[
https://issues.apache.org/jira/browse/OPENNLP-402?page=com.atlassian.jira.plugin.system.issuetabpanels:comment-tabpanel&focusedCommentId=13156655#comment-13156655
]
Aliaksandr Autayeu commented on OPENNLP-402:
--------------------------------------------
I have tested it with POS tagger and Tokenizer (and with my own formats as
well, to avoid conversion, but I didn't include the support of third-party
formats in this patch). Here is the command for conllx, which I also used for
testing:
opennlp POSTaggerTrainer -model pt.bin -format conllx -data
portuguese_bosque_train.conll -encoding UTF-8 -lang pt
The idea is that first go the parameters which belong to the training itself,
such as model, iterations, etc. Second, you choose the format of your data and
specify all that relates to the data: location (might be a database...),
encoding, languages, etc... Of course, this may vary from format to format and
therefore I list the formats available and their help separately.

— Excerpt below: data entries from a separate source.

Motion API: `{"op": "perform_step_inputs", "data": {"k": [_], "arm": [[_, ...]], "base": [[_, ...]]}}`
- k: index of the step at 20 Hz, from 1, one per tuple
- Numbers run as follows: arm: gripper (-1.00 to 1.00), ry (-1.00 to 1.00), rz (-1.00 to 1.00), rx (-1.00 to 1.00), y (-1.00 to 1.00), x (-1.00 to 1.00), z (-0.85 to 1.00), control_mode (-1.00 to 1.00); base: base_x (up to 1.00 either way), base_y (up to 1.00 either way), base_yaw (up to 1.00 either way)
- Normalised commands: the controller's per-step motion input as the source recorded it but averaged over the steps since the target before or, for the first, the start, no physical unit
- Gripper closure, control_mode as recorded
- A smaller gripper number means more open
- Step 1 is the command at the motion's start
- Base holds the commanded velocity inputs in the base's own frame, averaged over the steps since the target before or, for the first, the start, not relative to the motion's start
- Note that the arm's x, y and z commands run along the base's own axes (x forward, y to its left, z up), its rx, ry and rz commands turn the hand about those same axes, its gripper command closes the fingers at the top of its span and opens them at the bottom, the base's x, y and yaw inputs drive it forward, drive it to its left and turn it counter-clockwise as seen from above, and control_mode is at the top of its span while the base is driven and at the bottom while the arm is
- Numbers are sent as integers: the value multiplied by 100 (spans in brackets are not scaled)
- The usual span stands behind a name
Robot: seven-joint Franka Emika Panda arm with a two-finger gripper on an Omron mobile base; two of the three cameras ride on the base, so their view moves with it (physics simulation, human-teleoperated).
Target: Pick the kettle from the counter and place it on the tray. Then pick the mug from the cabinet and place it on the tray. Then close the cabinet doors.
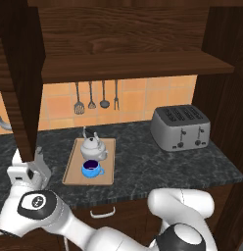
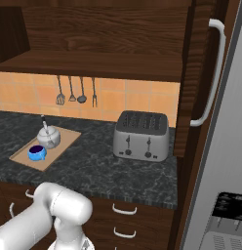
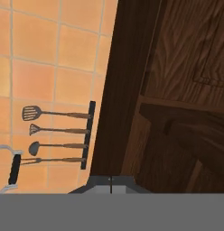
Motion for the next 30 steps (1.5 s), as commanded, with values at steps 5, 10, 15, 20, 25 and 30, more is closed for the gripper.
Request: {"op": "perform_step_inputs", "data": {"k": [5,10,15,20,25,30], "arm": [[100,0,1,0,13,0,3,-100],[100,-12,3,-4,38,1,27,-100],[100,-25,4,-1,21,7,51,-100],[100,-31,4,-1,18,11,24,-100],[100,-39,0,3,0,0,22,-100],[100,-21,-1,5,9,0,55,-100]], "base": [[0,0,0],[0,0,0],[0,0,0],[0,0,0],[0,0,0],[0,0,0]]}}
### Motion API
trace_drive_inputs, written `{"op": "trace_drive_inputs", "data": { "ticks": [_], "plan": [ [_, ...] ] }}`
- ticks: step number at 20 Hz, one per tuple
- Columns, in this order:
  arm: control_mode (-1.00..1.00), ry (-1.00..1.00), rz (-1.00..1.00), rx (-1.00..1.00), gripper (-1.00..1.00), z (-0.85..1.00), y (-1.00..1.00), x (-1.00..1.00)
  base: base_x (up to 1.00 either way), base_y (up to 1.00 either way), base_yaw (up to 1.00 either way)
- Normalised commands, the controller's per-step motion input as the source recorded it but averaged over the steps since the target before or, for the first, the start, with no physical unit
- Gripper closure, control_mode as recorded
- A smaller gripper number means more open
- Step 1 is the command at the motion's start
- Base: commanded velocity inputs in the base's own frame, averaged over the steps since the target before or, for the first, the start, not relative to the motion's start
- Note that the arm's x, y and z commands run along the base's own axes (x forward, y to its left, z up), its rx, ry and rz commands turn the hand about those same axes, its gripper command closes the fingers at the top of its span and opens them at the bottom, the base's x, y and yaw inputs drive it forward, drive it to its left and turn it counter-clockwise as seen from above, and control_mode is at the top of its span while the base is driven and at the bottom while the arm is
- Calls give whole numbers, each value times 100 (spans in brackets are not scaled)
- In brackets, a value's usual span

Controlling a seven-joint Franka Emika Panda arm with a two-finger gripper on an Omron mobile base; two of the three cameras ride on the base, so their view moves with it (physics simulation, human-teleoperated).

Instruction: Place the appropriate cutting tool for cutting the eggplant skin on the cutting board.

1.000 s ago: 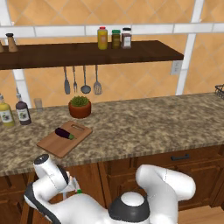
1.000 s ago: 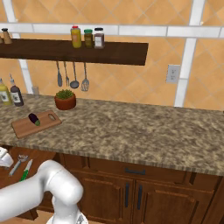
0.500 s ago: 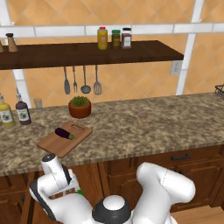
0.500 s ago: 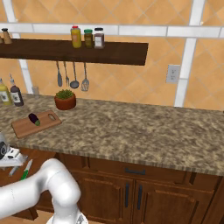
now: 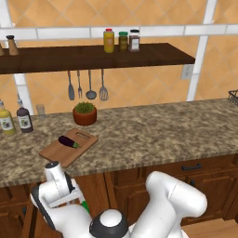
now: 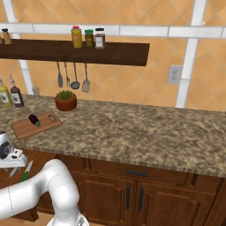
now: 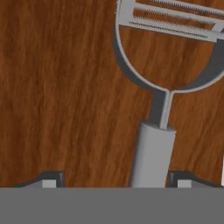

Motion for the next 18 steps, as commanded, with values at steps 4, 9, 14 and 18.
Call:
{"op": "trace_drive_inputs", "data": {
  "ticks": [4,9,14,18],
  "plan": [
    [-100,1,0,0,100,-40,13,-8,0,0,0],
    [-100,2,0,0,100,-52,-1,-45,0,0,0],
    [-100,3,0,0,100,-20,0,-73,0,0,0],
    [-100,0,0,7,100,79,0,-77,0,0,0]
  ]
}}
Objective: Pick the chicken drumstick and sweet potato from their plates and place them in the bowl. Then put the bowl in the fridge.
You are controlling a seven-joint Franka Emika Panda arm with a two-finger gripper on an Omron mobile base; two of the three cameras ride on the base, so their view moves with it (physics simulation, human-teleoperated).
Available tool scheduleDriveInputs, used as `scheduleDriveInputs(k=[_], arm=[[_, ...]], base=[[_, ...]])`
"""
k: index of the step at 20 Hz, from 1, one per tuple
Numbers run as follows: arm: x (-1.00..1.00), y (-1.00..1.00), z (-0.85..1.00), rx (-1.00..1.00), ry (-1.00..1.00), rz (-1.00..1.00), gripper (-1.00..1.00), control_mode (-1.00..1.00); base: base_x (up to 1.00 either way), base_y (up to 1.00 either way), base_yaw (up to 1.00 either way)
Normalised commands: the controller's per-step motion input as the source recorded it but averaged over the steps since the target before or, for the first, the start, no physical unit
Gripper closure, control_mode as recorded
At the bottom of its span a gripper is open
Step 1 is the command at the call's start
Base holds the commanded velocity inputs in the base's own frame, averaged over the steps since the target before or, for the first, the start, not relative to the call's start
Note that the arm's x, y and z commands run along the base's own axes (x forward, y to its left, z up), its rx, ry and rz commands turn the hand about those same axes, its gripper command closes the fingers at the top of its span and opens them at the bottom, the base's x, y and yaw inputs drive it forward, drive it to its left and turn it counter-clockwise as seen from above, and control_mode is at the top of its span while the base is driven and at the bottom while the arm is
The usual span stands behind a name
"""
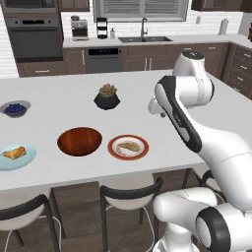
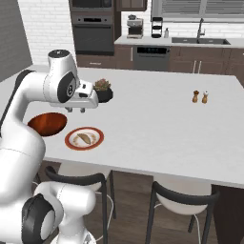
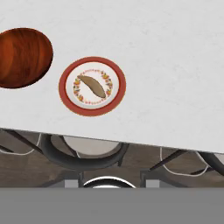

I was thinking about opennlp as a default format, but didn't find an elegant
solution, which applies well to all tools. As far as I know, the changes to the
default case is
1) -format opennlp
2) putting format related parameters after the format (so they are passed in
the factory)
One of the reasons why I did not go for full backward compatibility (although
it can be done) and making opennlp format the default one is that I saw a trend
toward separating parameters anyway: those iterations and cutoffs being
grouped, support for the parameter file... So there are already groups of
parameters which are logically different and even validated in different
places, therefore having an explicit separator between them will, for examepl,
make users aware of these groups and might ease understanding of possible
parameters values and error messages.
====
One disadvantage of this feature is, that it is easy to make mistakes which
cannot be noticed,
e.g. encoding issues, problems in the format, etc.
===
Can you elaborate exactly how this is a disadvantage of having direct format
support? I agree that conversion might reveal something (see below), but that's
the advantage of the conversion, not the disadvantage of having direct format
support.
====
That may sound a bit strange, but some bugs in the UIMA
training integration came only to my attention after I added a feature to dump
the training data to a file in the opennlp format.
====
Here I fully understand and agree with you, it is aligned with my own
experience. Format conversion itself often reveals some bugs in the data, or in
the parser, whether on the source or the target side. When possible, I even did
a round-trip conversion for the datasets I have just to discover some special
cases in the data.
===
Do you know a cli tool which has a similar problem?
===
I'm sorry, I didn't get you here. Which problem do you refer here to?
===
We need to adjust the possible arguments based on the format the user is
choosing.
===
Yes, that's true and the factory for the format checks the parameters, printing
an error message. I incorporated here your propagation of validate....Loudly.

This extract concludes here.